** SUPPLIED INFORMATION follows **

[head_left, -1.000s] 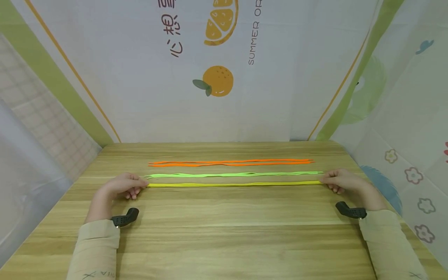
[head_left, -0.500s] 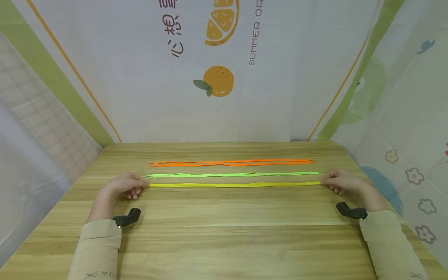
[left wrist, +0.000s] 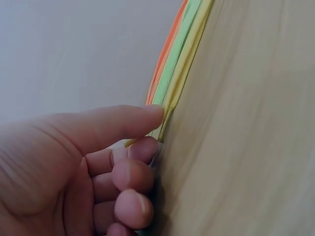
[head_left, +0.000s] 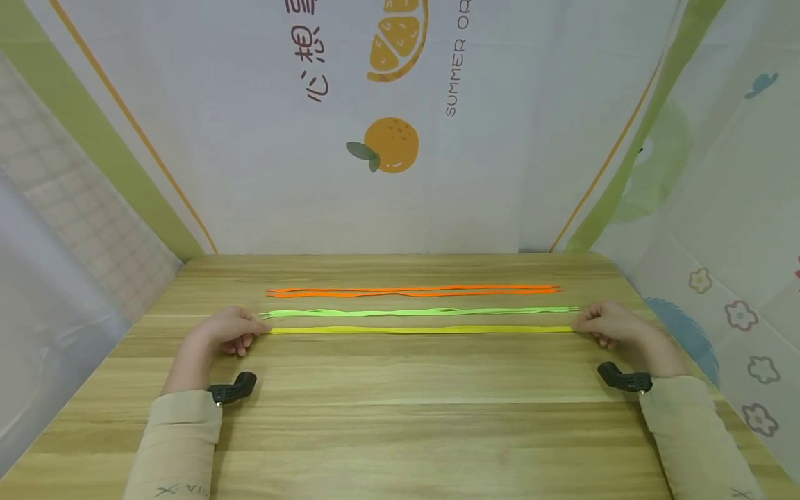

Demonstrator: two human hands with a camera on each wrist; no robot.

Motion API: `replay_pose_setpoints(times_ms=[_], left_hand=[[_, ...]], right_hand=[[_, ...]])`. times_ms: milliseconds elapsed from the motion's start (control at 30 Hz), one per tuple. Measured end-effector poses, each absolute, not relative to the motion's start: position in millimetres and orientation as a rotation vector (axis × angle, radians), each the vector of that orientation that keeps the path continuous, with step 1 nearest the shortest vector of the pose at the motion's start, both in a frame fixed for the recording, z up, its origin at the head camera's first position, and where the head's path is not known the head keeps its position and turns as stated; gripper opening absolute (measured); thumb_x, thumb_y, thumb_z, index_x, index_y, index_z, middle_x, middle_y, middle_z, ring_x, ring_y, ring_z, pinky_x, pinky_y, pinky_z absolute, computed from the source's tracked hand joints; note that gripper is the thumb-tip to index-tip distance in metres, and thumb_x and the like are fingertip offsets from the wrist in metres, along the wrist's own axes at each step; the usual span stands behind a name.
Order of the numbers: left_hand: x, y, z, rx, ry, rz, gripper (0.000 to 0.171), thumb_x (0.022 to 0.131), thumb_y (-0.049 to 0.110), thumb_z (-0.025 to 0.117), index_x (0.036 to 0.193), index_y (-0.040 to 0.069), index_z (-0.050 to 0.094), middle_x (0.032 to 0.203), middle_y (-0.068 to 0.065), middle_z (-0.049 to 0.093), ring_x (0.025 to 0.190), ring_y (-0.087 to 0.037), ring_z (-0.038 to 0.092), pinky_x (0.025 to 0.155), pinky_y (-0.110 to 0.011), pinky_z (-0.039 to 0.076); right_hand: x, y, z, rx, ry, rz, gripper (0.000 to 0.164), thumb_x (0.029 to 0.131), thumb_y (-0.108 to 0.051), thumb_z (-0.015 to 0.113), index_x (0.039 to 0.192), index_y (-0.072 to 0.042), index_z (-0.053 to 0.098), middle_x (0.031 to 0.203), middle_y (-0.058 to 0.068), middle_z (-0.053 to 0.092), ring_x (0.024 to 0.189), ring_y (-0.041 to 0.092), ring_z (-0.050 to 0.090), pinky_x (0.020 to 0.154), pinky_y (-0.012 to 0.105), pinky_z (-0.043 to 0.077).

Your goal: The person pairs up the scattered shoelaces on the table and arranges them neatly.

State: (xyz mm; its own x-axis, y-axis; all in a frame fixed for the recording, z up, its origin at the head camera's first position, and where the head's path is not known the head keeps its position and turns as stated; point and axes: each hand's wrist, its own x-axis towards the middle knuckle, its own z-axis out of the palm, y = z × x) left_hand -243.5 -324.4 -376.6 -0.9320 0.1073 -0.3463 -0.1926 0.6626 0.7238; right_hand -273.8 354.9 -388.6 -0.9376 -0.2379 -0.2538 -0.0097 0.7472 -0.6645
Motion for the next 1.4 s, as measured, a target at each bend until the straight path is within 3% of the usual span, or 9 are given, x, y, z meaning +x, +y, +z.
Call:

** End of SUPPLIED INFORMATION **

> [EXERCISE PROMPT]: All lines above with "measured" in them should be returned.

> [RESPONSE]:
Motion API: `replay_pose_setpoints(times_ms=[_], left_hand=[[_, ...]], right_hand=[[_, ...]])`. times_ms: milliseconds elapsed from the motion's start (control at 30 Hz), one per tuple. Measured end-effector poses, each absolute, not relative to the motion's start: position in millimetres and orientation as a rotation vector (axis × angle, radians), each the vector of that orientation that keeps the path continuous, with step 1 nearest the shortest vector of the pose at the motion's start, both in a frame fixed for the recording, z up, its origin at the head camera's first position, and where the head's path is not known the head keeps its position and turns as stated; gripper opening absolute (measured); thumb_x, thumb_y, thumb_z, index_x, index_y, index_z, middle_x, middle_y, middle_z, ring_x, ring_y, ring_z, pinky_x, pinky_y, pinky_z absolute, computed from the source's tracked hand joints; note that gripper is the thumb-tip to index-tip distance in metres, and thumb_x and the like are fingertip offsets from the wrist in metres, along the wrist's own axes at each step; the usual span stands behind a name.
Motion for the next 1.4 s, as measured, a target at each bend until the straight path is within 3% of the usual span, or 9 are given, x, y, z meaning +x, +y, +z.

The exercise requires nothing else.